- [Action item] Pick out each line below containing "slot".

(Stored data)
────────
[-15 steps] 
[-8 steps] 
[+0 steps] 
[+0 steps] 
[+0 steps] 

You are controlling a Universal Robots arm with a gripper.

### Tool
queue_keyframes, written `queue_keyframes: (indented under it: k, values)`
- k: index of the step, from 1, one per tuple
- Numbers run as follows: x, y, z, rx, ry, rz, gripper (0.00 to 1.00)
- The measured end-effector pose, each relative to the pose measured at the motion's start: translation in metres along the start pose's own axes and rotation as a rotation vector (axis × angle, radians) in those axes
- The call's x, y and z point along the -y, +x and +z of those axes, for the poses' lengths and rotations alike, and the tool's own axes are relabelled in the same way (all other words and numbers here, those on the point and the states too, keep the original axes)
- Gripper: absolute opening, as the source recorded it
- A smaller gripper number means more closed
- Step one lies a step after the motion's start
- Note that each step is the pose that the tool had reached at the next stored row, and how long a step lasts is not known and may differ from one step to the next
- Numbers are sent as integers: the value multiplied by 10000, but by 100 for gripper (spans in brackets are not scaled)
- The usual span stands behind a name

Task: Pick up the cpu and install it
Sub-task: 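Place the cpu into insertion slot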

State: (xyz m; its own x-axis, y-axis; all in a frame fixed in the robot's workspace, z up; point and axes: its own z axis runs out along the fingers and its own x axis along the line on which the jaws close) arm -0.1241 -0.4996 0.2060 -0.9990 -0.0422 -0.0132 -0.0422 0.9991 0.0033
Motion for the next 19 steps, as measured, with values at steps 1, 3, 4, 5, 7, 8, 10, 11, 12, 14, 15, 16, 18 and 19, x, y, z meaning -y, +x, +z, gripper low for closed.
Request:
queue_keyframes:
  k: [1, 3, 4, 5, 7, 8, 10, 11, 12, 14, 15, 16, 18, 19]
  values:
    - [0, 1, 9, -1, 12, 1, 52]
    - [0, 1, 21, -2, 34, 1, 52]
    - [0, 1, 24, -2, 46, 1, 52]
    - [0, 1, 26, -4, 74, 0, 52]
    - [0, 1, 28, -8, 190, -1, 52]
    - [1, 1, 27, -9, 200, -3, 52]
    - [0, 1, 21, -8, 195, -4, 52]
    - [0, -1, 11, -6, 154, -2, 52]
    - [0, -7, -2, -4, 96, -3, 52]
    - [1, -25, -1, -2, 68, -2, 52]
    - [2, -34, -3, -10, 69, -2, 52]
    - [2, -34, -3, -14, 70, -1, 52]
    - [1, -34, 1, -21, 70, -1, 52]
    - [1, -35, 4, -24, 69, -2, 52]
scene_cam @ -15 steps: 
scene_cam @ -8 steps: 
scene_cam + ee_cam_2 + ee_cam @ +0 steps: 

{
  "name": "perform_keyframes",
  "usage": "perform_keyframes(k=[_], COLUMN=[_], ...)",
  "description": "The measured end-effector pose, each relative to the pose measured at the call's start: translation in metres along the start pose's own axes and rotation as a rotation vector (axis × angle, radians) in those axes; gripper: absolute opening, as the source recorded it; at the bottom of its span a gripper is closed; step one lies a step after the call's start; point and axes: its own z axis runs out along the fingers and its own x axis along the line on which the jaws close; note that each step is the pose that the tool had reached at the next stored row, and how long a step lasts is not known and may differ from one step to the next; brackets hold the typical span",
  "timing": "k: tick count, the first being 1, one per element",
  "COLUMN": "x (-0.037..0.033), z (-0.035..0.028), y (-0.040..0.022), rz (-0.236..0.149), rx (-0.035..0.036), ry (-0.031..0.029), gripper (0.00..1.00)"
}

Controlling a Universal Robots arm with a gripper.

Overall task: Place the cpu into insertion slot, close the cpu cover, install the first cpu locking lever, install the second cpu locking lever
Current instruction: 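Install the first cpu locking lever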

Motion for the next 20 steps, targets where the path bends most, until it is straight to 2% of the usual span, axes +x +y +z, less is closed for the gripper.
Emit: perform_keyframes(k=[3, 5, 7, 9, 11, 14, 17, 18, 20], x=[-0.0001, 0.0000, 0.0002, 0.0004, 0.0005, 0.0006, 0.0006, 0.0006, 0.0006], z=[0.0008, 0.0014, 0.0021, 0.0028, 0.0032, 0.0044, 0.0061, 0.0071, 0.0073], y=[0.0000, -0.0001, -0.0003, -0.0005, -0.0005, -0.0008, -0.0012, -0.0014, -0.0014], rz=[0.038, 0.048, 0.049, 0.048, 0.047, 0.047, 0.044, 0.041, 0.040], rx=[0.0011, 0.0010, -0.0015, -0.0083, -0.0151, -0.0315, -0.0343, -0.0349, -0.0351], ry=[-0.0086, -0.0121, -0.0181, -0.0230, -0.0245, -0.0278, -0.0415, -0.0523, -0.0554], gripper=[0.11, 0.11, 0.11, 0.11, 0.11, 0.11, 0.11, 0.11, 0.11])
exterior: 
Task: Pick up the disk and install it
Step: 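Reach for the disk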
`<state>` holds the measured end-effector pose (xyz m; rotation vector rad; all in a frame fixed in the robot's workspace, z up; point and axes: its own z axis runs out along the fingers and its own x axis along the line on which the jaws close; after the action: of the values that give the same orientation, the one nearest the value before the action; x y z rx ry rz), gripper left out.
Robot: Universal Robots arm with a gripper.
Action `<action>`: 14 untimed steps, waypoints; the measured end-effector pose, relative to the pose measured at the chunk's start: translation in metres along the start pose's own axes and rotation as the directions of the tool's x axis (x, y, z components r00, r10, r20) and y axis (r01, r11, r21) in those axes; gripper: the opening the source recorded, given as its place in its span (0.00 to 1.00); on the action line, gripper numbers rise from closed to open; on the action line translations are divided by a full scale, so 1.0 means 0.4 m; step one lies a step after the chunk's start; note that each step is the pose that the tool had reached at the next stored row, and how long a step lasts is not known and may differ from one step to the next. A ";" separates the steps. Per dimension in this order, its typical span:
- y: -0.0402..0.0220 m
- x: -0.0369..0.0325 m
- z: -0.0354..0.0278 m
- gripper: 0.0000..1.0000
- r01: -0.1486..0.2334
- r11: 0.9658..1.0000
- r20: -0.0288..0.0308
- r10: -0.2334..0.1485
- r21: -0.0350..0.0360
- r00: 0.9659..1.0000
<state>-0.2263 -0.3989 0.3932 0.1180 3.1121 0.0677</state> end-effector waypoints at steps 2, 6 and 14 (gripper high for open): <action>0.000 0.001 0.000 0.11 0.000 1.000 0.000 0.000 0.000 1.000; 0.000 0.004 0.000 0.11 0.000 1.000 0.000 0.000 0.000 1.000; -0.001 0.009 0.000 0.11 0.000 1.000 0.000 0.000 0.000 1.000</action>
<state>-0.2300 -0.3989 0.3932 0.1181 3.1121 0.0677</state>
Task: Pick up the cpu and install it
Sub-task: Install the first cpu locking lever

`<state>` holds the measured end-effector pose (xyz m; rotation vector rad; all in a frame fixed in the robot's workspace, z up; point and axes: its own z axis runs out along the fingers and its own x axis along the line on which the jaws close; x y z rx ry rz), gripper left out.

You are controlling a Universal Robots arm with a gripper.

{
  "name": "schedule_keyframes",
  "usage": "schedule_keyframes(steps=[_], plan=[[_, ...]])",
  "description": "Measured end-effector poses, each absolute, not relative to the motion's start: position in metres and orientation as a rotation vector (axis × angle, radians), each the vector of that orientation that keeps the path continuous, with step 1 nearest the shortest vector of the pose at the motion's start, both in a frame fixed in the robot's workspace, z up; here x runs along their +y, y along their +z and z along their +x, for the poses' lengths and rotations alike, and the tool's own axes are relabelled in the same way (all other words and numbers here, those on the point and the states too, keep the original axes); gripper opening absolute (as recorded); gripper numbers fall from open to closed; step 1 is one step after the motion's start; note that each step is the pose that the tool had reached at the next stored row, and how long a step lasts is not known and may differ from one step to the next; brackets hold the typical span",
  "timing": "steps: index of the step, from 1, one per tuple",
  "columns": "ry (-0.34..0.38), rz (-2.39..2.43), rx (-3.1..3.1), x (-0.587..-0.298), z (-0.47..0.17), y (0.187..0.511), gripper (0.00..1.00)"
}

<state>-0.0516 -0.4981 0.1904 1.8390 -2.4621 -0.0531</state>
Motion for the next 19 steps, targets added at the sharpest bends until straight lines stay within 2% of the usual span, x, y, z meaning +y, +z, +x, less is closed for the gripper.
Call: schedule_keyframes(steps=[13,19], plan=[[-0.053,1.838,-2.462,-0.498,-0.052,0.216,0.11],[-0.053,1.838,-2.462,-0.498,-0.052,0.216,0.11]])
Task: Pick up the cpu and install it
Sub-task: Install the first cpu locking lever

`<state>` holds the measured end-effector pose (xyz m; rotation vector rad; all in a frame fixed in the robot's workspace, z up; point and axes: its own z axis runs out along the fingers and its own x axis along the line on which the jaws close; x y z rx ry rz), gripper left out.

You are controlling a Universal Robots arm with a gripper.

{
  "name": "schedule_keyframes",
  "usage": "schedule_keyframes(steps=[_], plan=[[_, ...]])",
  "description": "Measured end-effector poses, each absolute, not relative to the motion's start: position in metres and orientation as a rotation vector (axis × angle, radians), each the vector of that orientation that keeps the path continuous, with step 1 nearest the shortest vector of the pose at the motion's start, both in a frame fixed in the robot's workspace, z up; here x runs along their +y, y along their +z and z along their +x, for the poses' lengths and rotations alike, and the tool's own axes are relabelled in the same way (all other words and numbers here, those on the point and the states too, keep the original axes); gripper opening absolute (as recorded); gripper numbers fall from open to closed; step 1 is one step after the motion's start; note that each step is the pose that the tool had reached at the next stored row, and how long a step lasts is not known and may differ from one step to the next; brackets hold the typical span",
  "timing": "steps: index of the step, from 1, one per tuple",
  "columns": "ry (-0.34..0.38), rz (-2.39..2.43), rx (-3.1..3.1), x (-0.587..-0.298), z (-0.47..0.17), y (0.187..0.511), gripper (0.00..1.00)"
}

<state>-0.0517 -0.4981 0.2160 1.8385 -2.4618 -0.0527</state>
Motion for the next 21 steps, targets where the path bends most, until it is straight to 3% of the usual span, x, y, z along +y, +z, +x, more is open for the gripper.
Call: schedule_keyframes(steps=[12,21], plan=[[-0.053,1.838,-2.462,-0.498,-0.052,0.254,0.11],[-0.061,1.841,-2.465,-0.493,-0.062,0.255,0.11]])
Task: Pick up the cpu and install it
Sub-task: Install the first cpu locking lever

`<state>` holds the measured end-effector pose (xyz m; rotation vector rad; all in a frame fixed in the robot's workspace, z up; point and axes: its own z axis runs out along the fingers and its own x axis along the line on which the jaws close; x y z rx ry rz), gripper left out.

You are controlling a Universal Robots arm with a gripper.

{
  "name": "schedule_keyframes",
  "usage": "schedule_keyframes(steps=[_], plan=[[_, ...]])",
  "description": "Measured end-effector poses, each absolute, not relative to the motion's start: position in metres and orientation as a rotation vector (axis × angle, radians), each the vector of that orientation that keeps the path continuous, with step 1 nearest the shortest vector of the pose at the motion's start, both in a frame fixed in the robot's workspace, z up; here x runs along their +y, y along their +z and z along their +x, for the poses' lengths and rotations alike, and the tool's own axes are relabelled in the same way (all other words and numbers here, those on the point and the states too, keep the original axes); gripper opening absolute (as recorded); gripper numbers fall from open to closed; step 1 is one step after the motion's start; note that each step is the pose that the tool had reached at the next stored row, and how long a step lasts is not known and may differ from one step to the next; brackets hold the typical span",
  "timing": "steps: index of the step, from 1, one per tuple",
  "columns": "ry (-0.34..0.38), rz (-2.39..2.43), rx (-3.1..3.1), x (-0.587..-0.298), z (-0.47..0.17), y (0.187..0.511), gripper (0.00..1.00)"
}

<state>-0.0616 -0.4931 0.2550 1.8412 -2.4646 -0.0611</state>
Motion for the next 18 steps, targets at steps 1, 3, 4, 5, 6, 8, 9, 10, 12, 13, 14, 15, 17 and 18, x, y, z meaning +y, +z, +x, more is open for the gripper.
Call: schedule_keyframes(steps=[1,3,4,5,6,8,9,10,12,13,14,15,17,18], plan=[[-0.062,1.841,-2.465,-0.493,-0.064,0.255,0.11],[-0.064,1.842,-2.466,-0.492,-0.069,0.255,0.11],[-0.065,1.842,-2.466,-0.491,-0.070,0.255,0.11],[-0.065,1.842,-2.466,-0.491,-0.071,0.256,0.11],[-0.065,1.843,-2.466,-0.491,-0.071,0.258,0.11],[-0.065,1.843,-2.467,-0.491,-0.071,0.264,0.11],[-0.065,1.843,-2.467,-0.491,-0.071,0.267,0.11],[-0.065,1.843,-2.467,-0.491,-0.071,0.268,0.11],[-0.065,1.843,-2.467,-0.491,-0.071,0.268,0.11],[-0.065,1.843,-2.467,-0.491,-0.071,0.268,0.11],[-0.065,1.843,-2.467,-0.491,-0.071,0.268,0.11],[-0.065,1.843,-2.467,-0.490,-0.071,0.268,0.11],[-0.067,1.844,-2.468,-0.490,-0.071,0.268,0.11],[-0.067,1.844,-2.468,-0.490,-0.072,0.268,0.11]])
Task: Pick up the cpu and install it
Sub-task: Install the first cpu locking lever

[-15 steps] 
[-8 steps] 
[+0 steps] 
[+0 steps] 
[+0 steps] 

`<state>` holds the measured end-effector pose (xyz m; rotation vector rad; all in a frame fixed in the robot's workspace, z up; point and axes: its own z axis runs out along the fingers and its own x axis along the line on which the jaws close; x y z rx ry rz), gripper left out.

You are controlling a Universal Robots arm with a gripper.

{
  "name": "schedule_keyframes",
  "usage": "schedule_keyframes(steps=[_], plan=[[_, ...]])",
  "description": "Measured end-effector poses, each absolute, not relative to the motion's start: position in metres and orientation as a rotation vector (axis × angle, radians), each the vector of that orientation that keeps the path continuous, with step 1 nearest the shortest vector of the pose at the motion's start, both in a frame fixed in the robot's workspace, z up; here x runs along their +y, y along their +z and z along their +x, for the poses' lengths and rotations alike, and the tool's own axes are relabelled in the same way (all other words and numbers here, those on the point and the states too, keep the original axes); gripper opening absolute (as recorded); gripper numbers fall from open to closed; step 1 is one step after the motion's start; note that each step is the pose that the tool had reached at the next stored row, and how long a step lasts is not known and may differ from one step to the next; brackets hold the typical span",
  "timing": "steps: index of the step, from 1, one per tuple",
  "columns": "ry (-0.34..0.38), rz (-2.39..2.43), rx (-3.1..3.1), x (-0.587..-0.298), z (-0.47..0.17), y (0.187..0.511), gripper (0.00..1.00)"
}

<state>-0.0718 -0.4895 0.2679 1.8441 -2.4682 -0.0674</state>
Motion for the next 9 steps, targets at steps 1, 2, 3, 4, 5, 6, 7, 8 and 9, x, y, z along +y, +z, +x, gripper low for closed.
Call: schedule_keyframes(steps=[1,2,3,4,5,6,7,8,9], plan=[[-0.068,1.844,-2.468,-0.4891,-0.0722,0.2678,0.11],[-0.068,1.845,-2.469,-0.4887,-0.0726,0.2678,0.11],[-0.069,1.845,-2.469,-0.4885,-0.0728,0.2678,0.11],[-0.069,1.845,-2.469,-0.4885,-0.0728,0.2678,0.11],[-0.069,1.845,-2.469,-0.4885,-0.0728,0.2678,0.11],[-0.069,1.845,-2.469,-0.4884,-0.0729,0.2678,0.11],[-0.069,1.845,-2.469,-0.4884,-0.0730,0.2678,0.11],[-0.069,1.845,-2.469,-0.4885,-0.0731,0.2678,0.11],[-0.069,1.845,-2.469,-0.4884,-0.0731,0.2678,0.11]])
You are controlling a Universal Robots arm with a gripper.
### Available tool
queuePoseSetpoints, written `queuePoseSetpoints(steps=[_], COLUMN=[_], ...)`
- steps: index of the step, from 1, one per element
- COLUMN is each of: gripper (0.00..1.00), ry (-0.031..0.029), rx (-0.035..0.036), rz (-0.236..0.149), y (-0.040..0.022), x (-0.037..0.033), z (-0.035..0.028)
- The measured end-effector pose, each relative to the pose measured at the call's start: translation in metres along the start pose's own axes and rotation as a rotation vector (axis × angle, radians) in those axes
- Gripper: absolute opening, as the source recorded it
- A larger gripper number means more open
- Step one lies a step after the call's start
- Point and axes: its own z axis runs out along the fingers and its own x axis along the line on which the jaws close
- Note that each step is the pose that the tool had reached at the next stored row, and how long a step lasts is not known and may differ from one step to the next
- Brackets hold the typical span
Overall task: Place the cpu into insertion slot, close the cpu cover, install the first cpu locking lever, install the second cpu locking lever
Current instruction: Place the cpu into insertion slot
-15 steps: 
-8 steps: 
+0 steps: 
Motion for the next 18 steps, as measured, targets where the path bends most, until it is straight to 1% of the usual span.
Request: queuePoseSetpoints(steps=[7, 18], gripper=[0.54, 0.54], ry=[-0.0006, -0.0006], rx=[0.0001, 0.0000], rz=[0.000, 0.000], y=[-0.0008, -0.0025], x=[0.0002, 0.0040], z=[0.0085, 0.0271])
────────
- [Exercise solution]
Sub-task: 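Place the cpu into insertion slot
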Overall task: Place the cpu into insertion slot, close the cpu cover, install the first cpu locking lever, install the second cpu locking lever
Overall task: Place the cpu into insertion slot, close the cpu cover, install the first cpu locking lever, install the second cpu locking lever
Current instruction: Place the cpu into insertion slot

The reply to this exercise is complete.